Amnesty: abbiamo le prove dei “crimini di guerra” di Israele a Gaza nel 2014

Amnesty International ha accusato Israele di avere compiuto “crimini di guerra” durante il conflitto di Gaza nell’estate del 2014 uccidendo  135 civili in rappresaglia alla cattura di un soldato dello Stato ebraico. L’accusa verso Israele è contenuta in un rapporto presentato  a Gerusalemme nel quale Amnesty non esclude che le azioni dell’esercito israeliano possano essere bollate anche come “crimini contro l’umanità”.

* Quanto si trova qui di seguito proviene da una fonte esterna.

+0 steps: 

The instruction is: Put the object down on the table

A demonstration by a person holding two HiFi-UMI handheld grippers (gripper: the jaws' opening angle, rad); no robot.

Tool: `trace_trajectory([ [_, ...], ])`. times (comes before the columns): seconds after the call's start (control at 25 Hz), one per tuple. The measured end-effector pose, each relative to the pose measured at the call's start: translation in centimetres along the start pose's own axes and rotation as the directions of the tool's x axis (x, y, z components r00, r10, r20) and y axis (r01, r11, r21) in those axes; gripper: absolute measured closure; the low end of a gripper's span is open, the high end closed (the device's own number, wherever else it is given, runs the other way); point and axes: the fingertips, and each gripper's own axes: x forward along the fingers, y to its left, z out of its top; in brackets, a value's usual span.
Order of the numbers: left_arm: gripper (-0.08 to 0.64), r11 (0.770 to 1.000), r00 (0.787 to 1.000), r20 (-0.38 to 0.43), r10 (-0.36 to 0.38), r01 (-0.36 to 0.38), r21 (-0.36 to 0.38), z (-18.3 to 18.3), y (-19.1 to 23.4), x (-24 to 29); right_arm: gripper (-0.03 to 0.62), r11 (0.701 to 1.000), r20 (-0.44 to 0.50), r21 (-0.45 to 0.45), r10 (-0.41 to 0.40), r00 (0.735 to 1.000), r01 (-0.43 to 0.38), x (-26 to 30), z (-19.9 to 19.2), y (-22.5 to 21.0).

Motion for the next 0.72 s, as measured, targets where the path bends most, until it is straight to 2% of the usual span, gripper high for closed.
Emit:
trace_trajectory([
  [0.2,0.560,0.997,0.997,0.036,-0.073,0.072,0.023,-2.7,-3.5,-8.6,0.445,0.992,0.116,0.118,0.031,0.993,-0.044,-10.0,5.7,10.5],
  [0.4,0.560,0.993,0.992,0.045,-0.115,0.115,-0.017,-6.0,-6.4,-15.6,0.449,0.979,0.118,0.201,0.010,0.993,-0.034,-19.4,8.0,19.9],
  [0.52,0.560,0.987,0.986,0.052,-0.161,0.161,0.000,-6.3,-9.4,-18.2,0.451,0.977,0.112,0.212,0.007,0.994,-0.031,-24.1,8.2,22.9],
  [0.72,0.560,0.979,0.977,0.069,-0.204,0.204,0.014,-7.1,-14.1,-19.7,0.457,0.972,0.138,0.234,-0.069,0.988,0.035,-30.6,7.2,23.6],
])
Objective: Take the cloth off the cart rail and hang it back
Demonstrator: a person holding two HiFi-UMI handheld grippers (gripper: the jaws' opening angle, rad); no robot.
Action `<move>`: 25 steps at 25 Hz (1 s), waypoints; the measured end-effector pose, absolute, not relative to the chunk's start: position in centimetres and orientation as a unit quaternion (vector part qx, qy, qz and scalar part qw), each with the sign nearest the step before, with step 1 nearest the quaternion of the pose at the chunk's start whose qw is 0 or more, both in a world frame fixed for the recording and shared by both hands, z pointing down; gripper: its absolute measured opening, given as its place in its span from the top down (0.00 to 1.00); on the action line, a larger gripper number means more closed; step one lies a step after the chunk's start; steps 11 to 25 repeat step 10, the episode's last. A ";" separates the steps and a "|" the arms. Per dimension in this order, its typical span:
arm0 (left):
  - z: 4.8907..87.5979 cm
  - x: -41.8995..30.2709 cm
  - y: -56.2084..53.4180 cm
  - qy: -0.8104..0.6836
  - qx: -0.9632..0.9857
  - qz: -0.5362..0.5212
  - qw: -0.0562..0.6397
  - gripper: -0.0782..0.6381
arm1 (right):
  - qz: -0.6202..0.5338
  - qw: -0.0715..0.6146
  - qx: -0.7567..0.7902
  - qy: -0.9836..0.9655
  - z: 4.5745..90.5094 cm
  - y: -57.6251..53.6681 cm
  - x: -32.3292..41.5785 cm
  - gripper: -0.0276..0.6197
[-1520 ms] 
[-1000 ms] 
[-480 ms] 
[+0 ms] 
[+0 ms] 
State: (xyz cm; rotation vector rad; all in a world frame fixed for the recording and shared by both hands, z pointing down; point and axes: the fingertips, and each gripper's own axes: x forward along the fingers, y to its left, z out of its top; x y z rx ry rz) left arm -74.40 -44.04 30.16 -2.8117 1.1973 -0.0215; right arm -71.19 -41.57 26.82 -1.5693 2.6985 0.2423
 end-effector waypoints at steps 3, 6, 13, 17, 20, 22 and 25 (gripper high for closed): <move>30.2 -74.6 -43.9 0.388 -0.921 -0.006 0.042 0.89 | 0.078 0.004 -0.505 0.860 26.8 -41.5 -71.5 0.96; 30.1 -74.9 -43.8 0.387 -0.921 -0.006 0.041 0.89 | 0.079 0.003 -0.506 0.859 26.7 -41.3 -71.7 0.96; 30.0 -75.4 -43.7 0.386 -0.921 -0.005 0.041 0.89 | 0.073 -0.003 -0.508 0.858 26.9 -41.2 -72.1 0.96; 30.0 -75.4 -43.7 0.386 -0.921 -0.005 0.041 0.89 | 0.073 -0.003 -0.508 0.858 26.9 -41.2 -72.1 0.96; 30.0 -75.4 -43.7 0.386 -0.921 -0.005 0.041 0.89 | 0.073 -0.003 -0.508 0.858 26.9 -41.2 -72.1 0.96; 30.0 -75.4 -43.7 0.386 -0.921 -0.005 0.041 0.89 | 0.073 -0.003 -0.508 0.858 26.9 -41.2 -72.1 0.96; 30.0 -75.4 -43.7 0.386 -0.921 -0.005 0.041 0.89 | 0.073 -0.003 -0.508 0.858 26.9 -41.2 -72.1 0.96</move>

Nel dettaglio sono stati analizzati i fatti tra l’1 e il 4 agosto quando a Rafah furono uccisi 135 palestinesi fra cui 75 minorenni dopo che un ufficiale israeliano era caduto in agguato di Hamas, una “carneficina”. Secondo Amnesty “Israele agì con una terribile indifferenza verso le vite umane civili, e lanciò attacchi sproporzionati ed indiscriminati”. Gli osservatori di Amnesty, che non sono potuti entrare nella Striscia perchè impediti da Israele, si sono avvalsi di tecniche investigative e di analisi sofisticate, messe a punto un team di ricercatori (Forensic Architecture) nell’Università di Londra. Si sono basati fra l’altro sull’analisi approfondita di fotografie, su filmati video e su testimonianze oculari. Il portavoce di Hamas Fawzi Barhoum ha invece affermato: “Dopo questo rapporto, tutte le prove devono essere portate alla Corte penale internazionale e davanti ai tribunali nazionali perché vengano prese misure conseguenti contro l’occupazione di Israele”.

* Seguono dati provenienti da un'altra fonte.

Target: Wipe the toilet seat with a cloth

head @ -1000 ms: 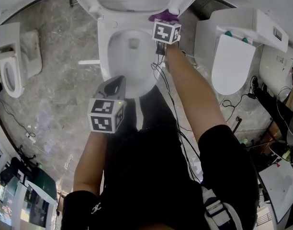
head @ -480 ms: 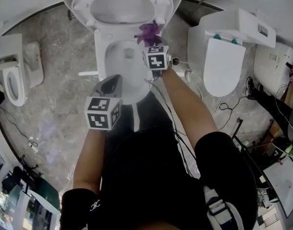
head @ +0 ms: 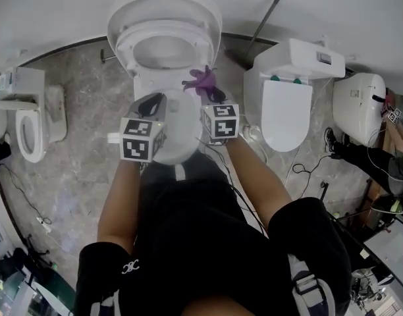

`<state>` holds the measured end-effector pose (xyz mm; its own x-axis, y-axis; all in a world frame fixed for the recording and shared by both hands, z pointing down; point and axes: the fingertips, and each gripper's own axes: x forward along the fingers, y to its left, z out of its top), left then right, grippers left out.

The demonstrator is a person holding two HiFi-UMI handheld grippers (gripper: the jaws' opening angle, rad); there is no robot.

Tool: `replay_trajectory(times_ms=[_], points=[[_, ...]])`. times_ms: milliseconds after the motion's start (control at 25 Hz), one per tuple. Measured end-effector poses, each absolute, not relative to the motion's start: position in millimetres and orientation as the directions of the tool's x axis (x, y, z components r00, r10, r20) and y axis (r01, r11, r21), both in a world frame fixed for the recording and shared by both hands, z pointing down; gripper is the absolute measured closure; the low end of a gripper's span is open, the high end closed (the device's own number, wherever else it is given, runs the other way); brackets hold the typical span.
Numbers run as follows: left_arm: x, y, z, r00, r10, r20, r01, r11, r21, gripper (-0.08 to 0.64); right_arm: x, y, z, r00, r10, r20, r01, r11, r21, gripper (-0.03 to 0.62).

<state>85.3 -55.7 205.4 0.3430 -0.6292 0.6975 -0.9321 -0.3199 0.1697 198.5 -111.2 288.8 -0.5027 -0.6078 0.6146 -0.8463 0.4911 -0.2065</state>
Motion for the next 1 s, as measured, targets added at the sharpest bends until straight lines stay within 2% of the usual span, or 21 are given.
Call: replay_trajectory(times_ms=[200,400,680,1000], points=[[70,-85,169,0.297,-0.681,0.669,-0.939,-0.336,0.074,0.549,205,-109,225,-0.530,-0.631,0.567,-0.837,0.498,-0.227,0.535],[57,-120,130,0.258,-0.737,0.624,-0.898,-0.422,-0.126,0.449,210,-98,171,-0.530,-0.659,0.534,-0.845,0.467,-0.261,0.534],[33,-175,118,0.262,-0.691,0.674,-0.717,-0.607,-0.344,0.379,209,-83,144,-0.464,-0.685,0.562,-0.880,0.430,-0.202,0.534],[28,-215,136,0.283,-0.574,0.768,-0.480,-0.778,-0.405,0.357,211,-50,135,-0.394,-0.722,0.569,-0.916,0.359,-0.179,0.534]])
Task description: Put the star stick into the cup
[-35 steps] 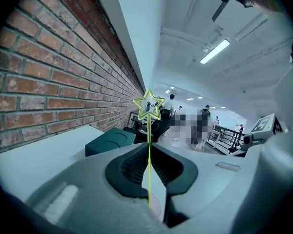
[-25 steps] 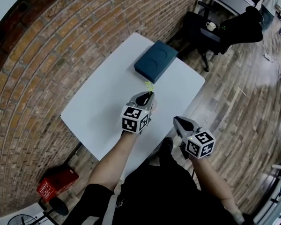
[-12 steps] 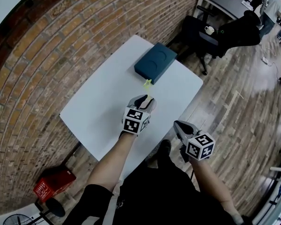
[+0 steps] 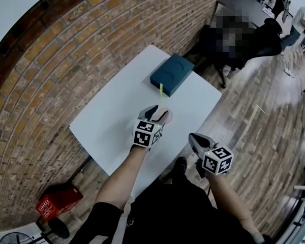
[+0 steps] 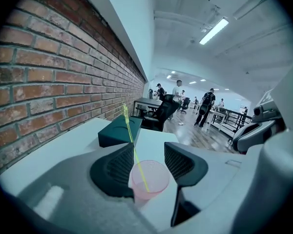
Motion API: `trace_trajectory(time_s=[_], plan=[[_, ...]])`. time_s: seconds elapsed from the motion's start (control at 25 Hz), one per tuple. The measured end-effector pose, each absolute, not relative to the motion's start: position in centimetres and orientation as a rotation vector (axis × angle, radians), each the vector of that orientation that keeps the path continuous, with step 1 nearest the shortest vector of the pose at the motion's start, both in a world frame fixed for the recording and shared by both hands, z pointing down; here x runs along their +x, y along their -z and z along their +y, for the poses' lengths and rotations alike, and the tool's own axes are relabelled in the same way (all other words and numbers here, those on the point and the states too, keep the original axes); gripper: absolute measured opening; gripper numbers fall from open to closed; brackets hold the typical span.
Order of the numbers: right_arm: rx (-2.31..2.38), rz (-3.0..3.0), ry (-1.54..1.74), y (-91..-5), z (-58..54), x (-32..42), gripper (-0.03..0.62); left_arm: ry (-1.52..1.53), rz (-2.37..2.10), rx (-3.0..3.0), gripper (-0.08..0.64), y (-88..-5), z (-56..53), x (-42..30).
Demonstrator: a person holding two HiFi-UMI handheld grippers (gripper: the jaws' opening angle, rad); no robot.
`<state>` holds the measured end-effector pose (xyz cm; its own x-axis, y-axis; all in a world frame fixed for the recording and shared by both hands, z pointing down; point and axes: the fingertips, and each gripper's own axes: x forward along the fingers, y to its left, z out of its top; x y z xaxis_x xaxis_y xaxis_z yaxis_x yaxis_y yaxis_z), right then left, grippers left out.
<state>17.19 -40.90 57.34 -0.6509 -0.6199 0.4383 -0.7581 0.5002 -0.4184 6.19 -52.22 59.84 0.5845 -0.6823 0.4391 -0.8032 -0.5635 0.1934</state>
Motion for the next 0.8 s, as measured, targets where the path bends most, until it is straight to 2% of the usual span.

Per l’organizzazione umanitaria le autorità israeliane non hanno condotto “indagini credibili, indipendenti ed imparziali”. Amnesty chiede che “quanti sono sono sospettati di aver ordinato o commesso crimini di guerra” siano perseguiti. Mentre Amnesty accusa Israele, il governo di Benjamin Netanyahu continua la politica degli insediamenti in Cisgiordania: oggi il premier israeliano ha approvato la costruzione “immediata” di 300 alloggi nella colonia cisgiordana di Beit El, insediamento alla periferia nord di Ramallah, teatro negli ultimi giorni di duri scontri tra forze di sicurezza e coloni. Inoltre è stato comunicato l’avvio della pianificazione per ulteriori cinquecento alloggi a Gerusalemme Est. La Corte suprema di Gerusalemme ha confermato la demolizione entro domani di due condomini costruiti abusivamente proprio a Beit El, scatenando l’ira della destra nazionalista e del partito di estrema destra Focolare ebraico.